Si après cette tirade, vous pensez encore que les mômes n’ont pas de logique, faudra retourner aux cours du soir.

 

- Et ce José, on le trouve où, je demande, mine de rien.

 

Les yeux qu’ils se lancent en disent long sur leurs relations.

 

- On le voit un peu…

 

- Pour se faire un peu de monnaie…

 

- Par exemple, cette jaguar garée sur le trottoir…

 

- Y sera peut-être plus demain matin…

 

- Si José l’apprenait…

 

- Tais-toi, c’est quand même un flic.

 

- Mais un privé.

 

- C’est presque du pareil au même.

 

- Mais il travaille pour le Stéph.

 

- C’est vrai… Mais le chef, c’est moi ! J’n’ veux pas qu’on cause sans ma permission !

 

Et les deux autres de vérifier si leurs godasses sont bien cirées. Le Bébert se tourne vers moi.

 

- Bon, on te fait confiance. Annonce la couleur. Qu’est-ce que tu veux savoir ? »

 

Moi, vous me connaissez. Pas contrariant pour deux sous. Je me contente de lui demander une description de José, sa crèche, la nature et l’importance de sa bande, ses relations avec la sœur de Stéph, sa description, ce que savent les vieux, pourquoi les flics n’ont rien découvert de ça, les humeurs, goûts, attirances de Stéph, leurs appréciations sur lui, leurs avis sur ce qui est arrivé, leurs adresses à eux au cas où… qu’est-ce qu’ils foutaient au moment du meurtre, et où ils étaient... le blabla habituel, tout à fait normal qui ne choque personne, qui n’effraie personne…

 

- Dites, vous voulez une description de leurs bouilles et le nombre de dents qu’ils ont encore après toutes leurs castagnes ? lance Bébert.

 

L’un dans l’autre, avec de la bonne volonté, nous y sommes arrivés. Le plus réticent, ce fut Marc Antoine et nos regards se sont plusieurs fois croisés. Le sien glissait et je croyais y reconnaître la flamme du reproche.

 

J’ai voulu effacer ce regard en rigolant, une fois encore.
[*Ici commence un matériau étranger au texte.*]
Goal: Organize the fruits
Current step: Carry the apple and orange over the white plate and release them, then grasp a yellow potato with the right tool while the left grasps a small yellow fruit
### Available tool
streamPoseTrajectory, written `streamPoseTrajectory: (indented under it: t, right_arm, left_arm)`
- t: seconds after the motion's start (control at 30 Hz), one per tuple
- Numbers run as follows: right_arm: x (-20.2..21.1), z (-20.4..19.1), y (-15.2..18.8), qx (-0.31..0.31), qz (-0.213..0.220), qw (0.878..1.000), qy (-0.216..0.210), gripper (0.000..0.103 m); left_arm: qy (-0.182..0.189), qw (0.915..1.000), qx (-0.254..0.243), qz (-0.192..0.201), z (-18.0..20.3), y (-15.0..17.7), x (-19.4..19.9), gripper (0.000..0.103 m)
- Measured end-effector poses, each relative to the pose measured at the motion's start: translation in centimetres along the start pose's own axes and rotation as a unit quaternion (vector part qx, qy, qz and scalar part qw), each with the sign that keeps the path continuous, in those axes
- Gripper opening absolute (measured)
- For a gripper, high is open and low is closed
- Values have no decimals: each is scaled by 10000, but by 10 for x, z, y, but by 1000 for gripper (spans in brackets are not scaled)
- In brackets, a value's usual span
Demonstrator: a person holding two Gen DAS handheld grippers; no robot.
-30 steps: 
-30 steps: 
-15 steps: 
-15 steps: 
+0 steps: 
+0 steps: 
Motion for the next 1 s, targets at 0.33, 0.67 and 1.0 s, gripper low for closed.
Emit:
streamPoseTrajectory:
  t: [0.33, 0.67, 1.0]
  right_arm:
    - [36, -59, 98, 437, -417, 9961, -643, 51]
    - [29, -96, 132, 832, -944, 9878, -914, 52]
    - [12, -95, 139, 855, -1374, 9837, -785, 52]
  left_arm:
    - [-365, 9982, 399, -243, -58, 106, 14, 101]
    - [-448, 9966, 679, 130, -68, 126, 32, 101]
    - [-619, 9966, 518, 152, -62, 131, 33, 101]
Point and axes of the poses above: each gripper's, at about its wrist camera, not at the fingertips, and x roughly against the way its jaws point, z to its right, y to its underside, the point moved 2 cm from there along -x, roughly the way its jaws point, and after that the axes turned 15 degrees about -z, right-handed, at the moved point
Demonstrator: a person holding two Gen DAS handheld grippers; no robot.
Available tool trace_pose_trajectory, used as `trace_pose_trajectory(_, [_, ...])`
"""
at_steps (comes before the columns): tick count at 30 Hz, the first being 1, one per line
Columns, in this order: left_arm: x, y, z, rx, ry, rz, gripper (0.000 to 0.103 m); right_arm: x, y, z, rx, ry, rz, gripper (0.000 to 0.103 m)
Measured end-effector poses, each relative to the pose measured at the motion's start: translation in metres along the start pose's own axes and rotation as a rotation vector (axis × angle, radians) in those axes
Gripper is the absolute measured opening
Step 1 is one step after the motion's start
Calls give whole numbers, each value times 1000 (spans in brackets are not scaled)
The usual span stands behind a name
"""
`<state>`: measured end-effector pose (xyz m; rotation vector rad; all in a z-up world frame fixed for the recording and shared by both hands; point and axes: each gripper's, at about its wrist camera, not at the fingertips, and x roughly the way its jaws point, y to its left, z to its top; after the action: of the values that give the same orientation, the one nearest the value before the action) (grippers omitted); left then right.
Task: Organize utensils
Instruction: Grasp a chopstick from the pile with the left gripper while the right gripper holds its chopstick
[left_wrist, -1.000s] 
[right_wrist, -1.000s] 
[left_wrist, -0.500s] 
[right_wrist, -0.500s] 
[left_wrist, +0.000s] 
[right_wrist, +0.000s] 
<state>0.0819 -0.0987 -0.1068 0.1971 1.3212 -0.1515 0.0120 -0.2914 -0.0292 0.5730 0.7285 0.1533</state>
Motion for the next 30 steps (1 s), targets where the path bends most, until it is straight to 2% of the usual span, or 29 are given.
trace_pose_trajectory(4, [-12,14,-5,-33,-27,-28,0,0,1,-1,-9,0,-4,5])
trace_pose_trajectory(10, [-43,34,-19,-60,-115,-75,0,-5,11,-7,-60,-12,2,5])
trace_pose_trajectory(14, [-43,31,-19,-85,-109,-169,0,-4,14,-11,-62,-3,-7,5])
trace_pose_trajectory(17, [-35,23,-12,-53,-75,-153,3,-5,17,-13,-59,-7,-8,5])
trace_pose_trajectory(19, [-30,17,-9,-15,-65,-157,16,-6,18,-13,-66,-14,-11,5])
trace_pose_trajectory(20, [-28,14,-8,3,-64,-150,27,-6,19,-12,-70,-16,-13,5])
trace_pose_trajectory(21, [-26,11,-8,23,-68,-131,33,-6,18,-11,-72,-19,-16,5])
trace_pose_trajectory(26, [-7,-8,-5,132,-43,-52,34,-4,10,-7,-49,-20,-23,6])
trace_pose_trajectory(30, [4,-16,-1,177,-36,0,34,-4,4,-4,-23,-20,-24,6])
Avant de les quitter, je leur ai demandé de ne pas signaler la jaguar à José.

 

- Vous comprenez, les mecs… c’est la mienne !

 

Un malappris qui n’aurait pas eu comme moi, une mère instit, aurait fourgué dans la gueule de Bébert, un paquet de cibiches sans rayer l’emballage contre son râtelier. L’autre gosse a rigolé.

 

Marc Antoine a froncé les sourcils puis ses yeux ont glissé sur l’herbe devant lui.

 

Je suis parti à pinces vers le bar de José. J’ai laissé les gosses avec de la peine. Pour eux aussi, il est tard. Ils sont retournés fumer leur clop derrière les buissons, pas pressés de rentrer chez eux.

 

Pas marrant.

Fin de l’extrait du Livre de la Famille Shin

 

- Maintenant, mon fils est tenu. Je le sens bien dans ma main !

 

Le vieillard s’allongea sur la peau du lion des montagnes. Il se couvrit d’une chaude couverture. Il ferma les yeux.

 

Ainsi ses yeux ne voyaient pas l’eau qui coulait sur ses joues.